Towards Rotation-only Imaging Geometry: Rotation Estimation
Xinrui Li, Qi Cai, Yuanxin Wu
TL;DR
This work proposes a rotation-only imaging geometry for SfM by representing translation on the rotation manifold and optimizing reprojection error solely over camera rotations. It introduces PPO constraints, analyzes translation solution spaces under different scene structures, and derives TRRM to perform two-view rotation optimization, plus GRRM for global multi-view rotation estimation. A scene-structure detector identifies RotationSingular configurations to avoid translation degeneration (PR/B/I, Holoplane, RankRegular-line), improving robustness. The approach yields substantial accuracy gains over state-of-the-art rotation estimation methods, with performance approaching four rounds of BA on OpenMVG pipelines, and demonstrates strong two-view and multi-view results on simulations and the Strecha dataset. Overall, the rotation-only framework offers improved efficiency, robustness to noise, and competitive accuracy for 3D visual computing pipelines.
Abstract
Structure from Motion (SfM) is a critical task in computer vision, aiming to recover the 3D scene structure and camera motion from a sequence of 2D images.
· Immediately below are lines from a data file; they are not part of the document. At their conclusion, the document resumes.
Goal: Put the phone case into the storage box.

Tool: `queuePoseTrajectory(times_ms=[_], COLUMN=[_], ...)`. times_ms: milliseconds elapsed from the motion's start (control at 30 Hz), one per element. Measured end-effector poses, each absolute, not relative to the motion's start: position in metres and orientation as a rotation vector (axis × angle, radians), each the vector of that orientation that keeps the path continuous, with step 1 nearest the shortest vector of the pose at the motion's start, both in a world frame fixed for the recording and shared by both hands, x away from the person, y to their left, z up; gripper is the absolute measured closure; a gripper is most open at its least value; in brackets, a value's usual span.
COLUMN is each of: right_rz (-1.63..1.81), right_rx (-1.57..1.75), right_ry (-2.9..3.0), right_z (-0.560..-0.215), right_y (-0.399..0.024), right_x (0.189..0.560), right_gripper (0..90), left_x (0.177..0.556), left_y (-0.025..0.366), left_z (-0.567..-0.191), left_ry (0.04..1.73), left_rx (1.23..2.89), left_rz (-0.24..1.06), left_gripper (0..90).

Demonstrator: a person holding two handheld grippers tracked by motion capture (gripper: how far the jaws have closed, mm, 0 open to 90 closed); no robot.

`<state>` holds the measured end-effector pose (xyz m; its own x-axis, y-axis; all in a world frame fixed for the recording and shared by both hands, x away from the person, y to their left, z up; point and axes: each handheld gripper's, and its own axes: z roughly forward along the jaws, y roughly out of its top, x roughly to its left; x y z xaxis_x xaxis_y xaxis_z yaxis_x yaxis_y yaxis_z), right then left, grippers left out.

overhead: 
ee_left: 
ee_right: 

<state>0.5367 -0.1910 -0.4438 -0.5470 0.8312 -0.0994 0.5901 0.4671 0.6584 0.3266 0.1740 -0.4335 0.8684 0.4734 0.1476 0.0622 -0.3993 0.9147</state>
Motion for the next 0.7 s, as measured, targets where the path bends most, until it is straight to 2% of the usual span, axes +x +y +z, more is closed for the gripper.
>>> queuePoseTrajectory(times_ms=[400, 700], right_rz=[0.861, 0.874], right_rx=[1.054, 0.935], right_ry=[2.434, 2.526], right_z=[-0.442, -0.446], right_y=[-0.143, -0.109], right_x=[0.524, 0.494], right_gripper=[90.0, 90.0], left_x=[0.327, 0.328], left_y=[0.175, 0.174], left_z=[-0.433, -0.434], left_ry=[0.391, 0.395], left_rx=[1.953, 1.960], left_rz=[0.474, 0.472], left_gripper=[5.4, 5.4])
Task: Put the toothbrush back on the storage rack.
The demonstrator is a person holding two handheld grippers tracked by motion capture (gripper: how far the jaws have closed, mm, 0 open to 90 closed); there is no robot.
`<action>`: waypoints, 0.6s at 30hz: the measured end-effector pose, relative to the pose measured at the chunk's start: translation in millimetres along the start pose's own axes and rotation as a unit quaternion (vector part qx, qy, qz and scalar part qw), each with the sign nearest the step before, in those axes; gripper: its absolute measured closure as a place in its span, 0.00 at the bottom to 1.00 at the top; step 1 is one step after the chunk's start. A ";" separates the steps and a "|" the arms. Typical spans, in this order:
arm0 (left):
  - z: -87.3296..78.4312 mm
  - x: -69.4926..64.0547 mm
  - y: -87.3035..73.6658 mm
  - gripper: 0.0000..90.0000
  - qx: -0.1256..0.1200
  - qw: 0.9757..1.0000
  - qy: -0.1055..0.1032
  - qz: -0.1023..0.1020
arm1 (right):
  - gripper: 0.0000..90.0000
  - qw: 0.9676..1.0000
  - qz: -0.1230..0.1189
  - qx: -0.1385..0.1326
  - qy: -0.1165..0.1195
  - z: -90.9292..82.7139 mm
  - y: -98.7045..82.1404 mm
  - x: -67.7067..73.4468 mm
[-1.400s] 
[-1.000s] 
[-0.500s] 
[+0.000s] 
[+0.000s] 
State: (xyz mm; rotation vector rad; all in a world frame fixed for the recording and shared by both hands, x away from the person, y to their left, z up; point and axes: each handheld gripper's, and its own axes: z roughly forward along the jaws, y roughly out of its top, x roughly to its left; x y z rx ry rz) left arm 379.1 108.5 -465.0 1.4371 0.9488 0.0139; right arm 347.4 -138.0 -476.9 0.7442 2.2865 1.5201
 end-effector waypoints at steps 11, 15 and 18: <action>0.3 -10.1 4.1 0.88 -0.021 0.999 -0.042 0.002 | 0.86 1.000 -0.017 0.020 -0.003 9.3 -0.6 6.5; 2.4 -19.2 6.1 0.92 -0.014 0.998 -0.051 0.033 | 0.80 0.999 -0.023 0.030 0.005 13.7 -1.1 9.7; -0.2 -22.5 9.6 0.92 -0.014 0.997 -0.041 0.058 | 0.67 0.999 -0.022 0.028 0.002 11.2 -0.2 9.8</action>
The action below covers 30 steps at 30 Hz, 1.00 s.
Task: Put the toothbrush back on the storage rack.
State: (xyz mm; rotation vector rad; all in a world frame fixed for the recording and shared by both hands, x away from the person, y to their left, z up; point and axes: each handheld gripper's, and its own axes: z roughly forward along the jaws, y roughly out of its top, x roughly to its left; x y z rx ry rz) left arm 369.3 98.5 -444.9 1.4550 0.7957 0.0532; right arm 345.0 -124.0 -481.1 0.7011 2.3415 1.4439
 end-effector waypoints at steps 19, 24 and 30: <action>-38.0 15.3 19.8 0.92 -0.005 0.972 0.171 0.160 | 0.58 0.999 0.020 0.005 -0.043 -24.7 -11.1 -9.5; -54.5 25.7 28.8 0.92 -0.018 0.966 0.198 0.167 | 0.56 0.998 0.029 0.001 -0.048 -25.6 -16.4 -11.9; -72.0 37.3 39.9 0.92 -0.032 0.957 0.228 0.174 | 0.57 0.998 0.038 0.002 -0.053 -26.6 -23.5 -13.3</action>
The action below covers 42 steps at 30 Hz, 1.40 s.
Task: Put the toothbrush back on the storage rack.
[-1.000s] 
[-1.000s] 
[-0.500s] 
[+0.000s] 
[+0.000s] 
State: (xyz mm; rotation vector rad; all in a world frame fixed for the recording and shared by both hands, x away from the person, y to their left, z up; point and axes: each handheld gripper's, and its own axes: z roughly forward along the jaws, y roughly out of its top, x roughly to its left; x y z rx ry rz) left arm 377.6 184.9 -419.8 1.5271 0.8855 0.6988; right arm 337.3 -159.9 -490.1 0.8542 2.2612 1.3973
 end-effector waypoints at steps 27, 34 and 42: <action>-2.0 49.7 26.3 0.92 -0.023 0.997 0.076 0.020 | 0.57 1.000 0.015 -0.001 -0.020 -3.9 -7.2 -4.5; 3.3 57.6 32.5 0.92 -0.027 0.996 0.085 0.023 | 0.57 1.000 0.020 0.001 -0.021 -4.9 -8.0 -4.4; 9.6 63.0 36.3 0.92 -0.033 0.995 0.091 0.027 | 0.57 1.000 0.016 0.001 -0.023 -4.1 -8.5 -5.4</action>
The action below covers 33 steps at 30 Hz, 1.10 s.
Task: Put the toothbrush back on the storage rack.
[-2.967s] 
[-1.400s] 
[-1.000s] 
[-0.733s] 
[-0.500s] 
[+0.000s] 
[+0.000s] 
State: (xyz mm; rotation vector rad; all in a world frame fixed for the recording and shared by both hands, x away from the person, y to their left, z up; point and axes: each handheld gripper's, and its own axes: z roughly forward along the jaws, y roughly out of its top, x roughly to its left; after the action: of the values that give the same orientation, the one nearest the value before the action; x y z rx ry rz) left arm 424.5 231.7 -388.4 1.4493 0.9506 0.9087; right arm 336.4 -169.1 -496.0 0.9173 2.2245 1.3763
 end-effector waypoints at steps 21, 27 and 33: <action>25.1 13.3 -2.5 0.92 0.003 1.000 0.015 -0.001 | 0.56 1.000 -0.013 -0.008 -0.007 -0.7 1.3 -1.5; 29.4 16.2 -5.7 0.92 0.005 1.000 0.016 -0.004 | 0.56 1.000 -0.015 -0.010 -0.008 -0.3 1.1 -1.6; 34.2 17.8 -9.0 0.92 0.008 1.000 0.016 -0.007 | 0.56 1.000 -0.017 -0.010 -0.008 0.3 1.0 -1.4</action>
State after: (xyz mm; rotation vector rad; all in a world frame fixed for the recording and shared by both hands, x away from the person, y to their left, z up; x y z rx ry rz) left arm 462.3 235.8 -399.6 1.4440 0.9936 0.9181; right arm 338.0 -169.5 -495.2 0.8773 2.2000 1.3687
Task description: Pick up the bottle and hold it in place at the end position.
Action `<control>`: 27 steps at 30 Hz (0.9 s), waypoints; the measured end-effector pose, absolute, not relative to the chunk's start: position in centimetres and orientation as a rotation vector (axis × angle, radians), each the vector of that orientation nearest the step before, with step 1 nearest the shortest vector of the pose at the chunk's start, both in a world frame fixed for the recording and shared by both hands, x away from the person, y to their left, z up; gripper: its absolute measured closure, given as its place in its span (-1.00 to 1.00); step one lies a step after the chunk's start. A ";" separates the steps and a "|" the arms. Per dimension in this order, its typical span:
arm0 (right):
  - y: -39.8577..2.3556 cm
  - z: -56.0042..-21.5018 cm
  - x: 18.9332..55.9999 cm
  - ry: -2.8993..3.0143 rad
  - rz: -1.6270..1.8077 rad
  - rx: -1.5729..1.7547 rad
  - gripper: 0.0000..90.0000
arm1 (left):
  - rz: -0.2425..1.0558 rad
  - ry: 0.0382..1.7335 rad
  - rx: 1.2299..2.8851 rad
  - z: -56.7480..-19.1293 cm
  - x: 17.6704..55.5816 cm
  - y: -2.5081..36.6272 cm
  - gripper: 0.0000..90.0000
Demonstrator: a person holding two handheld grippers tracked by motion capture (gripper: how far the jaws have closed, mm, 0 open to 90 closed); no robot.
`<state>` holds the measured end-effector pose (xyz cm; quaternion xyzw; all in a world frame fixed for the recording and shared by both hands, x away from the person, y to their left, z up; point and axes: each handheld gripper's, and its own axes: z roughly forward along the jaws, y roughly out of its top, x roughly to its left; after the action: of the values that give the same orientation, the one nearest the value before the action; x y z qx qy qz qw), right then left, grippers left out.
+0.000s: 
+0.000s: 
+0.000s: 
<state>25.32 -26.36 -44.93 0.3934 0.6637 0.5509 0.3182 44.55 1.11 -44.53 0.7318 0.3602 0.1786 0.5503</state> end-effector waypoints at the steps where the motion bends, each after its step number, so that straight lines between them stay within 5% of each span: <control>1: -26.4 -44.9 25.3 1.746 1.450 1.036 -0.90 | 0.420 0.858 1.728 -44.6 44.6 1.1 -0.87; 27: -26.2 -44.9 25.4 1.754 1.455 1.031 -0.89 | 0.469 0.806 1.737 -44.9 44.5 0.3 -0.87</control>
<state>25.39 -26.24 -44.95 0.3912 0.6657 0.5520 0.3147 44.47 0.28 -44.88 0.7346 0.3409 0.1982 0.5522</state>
The recent pose-only imaging geometry decouples 3D coordinates from camera poses and demonstrates significantly better SfM performance through pose adjustment. Continuing the pose-only perspective, this paper explores the critical relationship between the scene structures, rotation and translation. Notably, the translation can be expressed in terms of rotation, allowing us to condense the imaging geometry representation onto the rotation manifold. A rotation-only optimization framework based on reprojection error is proposed for both two-view and multi-view scenarios. The experiment results demonstrate superior accuracy and robustness performance over the current state-of-the-art rotation estimation methods, even comparable to multiple bundle adjustment iteration results. Hopefully, this work contributes to even more accurate, efficient and reliable 3D visual computing.